The first coordinate system was used by Eratosthenes to locate things using 2 points. Did this influence the development of the Cartesian coordinate system in any way?
2 Answers
It seems like it should have, but not really. Woodward in Medieval Mappaemundi tries to draw the connection thus:
"In the words of a modern historian of mathematics: "The development of graphical representation forged a link between the intuitive concepts of continuously varying quantities arising from physical phenomena and the geometry of the Greeks. The connection between the graphing concept and cartography is seen in Oresme's use of the terms "longitude" and "latitude" for the independent and dependent variables plotted on a graph. Once these ideas were associated with algebraic symbolism, the seventeenth-century mathematicians Rene Descartes and Pierre de Fermat were able to formulate analytical geometry in the form familiar today."

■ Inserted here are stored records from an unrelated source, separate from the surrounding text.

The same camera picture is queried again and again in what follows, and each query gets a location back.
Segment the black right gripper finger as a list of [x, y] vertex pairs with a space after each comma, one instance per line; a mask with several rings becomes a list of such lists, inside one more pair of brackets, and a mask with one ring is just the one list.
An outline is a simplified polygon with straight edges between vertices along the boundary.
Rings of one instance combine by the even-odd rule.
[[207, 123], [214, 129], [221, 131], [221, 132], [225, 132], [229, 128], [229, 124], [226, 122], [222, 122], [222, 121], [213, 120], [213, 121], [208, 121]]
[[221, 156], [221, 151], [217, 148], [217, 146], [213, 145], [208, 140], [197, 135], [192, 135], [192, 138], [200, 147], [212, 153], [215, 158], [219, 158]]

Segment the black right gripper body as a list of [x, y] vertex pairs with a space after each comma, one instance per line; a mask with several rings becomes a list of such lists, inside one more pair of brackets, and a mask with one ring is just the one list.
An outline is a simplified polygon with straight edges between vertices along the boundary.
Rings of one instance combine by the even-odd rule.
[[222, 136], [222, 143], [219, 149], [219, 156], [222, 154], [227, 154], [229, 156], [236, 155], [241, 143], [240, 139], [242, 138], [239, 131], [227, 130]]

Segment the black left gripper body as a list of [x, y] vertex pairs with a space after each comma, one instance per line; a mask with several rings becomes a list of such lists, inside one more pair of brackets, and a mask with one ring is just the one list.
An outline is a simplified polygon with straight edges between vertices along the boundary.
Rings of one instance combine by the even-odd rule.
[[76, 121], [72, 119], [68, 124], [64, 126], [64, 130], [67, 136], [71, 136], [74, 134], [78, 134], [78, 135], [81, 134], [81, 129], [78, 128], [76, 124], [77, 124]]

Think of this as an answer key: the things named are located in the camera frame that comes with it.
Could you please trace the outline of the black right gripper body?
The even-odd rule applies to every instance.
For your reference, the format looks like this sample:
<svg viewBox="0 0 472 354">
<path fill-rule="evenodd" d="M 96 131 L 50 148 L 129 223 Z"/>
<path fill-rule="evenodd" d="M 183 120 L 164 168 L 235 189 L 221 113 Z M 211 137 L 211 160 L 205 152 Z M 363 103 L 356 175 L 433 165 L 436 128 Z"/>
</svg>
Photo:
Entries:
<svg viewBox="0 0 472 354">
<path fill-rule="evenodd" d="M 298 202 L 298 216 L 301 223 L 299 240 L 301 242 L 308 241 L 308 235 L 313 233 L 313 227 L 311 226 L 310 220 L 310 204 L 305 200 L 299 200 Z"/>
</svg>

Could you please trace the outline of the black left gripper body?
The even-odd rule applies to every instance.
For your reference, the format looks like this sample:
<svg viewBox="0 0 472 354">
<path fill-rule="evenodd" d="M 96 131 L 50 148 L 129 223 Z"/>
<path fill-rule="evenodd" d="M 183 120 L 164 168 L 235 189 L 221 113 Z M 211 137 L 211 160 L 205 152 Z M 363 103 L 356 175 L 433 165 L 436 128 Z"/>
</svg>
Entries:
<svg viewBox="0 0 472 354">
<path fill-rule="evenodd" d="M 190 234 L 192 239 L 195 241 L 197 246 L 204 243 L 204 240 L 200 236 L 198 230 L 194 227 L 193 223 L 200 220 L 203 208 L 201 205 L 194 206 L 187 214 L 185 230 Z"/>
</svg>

It is true that Oresme drew bar graphs of distances and velocities in the 14th century and called the axes longitude and latitude. But there is no evidence that Fermat and Descartes, or their immediate successors, were aware of his work and plenty of evidence that they came to coordinates from a very different tradition, unrelated to cartography. They did not even draw two axes, only one, the second one was introduced later by van Schooten. Even Boyer, who is more open to it, writes in The Invention of Analytic Geometry:
"Because Descartes carefully avoided any reference to his predecessors, one cannot say with assurance that he was familiar with the work of Oresme. It seems quite probable that he was. Yet the differences between Descartes' system, called Cartesian geometry, and the graphical representation of the latitude of forms are so great as to make questionable any decisive influence."

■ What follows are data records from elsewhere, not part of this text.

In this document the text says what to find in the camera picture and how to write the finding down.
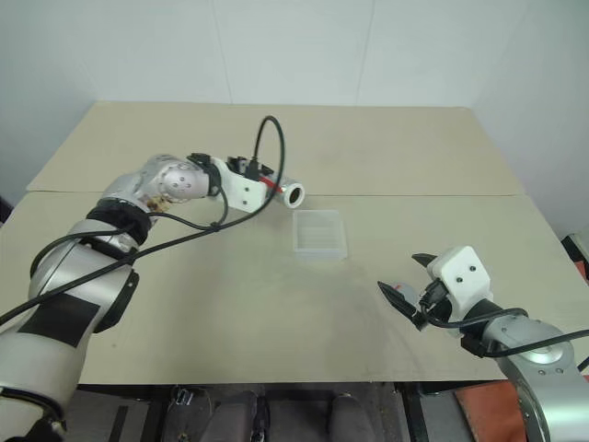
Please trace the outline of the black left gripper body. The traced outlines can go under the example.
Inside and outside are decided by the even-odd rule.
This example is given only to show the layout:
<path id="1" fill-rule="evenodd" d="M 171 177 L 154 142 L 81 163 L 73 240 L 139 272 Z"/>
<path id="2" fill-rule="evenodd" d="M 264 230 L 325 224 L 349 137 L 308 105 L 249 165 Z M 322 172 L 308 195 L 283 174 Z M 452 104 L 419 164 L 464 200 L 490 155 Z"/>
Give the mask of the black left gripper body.
<path id="1" fill-rule="evenodd" d="M 247 179 L 258 179 L 260 177 L 260 163 L 256 157 L 228 157 L 227 166 L 234 173 Z"/>

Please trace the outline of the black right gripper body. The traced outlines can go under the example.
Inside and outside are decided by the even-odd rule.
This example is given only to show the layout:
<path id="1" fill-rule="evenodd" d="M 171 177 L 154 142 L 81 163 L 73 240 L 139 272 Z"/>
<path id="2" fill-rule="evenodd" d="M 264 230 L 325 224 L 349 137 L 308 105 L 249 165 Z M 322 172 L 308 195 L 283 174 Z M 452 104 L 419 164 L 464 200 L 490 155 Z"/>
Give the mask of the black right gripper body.
<path id="1" fill-rule="evenodd" d="M 452 305 L 448 299 L 448 295 L 449 292 L 440 279 L 435 279 L 428 284 L 422 297 L 418 301 L 416 312 L 411 318 L 413 325 L 418 330 L 422 330 L 430 324 L 423 315 L 422 308 L 425 308 L 426 313 L 431 318 L 442 322 L 448 322 L 452 313 Z"/>

Instead, the main source of inspiration was Apollonius's Conica (c. 200 BC), where he anticipates the use of coordinate equations ("symptoms") to study conic sections, see When do we see for the first time the use of the Cartesian coordinates? The names "abscissa" and "ordinate", instead of longitudes and latitudes, come from translations of Apollonius's terms, see Pierce, Abscissas and Ordinates. The association of geometry to algebraic symbolism, on which Descartes and Fermat did rely, was done by Vieta in Supplementum Geometriae (1593), where he systematically assigns letters to segments and areas and solves the resulting equations, see Viète's Relevance and his Connection to Euler. But again, so far as we can tell, Vieta was not aware of Oresme or motivated by cartography.
Was there some vague influence through some general cultural osmosis, as Woodward suggests? Maybe. Descartes and Fermat probably saw maps even if they did not read Oresme. But why wasn't there more definitive influence? A speculation in the accepted answer to Was there some prior idea that inspired both Fermat & Descartes to invent coordinates? on Math SE suggests a possible answer. Coordinates in cartography and geometry were used for two very different purposes, at least in the early stages. In cartography they were used to identify locations of individual points. In geometry, since Apollonius, the idea was to study curves by relating them to coordinate equations. Ancient and medieval cartographers did not write equations for curves on a map, and mathematicians had little interest in associating points to pairs of numbers as such. So the two fields were of little help to each other.
Just an extended remark. There is nothing special about Eratosphenes here. Coordinates were used in astronomy since its very beginning, to describe stars positions. At least three of them were used since antiquity: ecliptic, equatorial and horizontal. Astronomers routinely did analytic geometry in these coordinates; it is called spherical trigonometry. Whether this influenced Descartes, it is hard to say; one cannot penetrate Descartes mind.
Another remark is that probably neither Descartes nor Fermat could read Erathosphenes, since all his writings were already lost by that time. They could learn about coordinate systems from Ptolemy or later astronomers and geographers.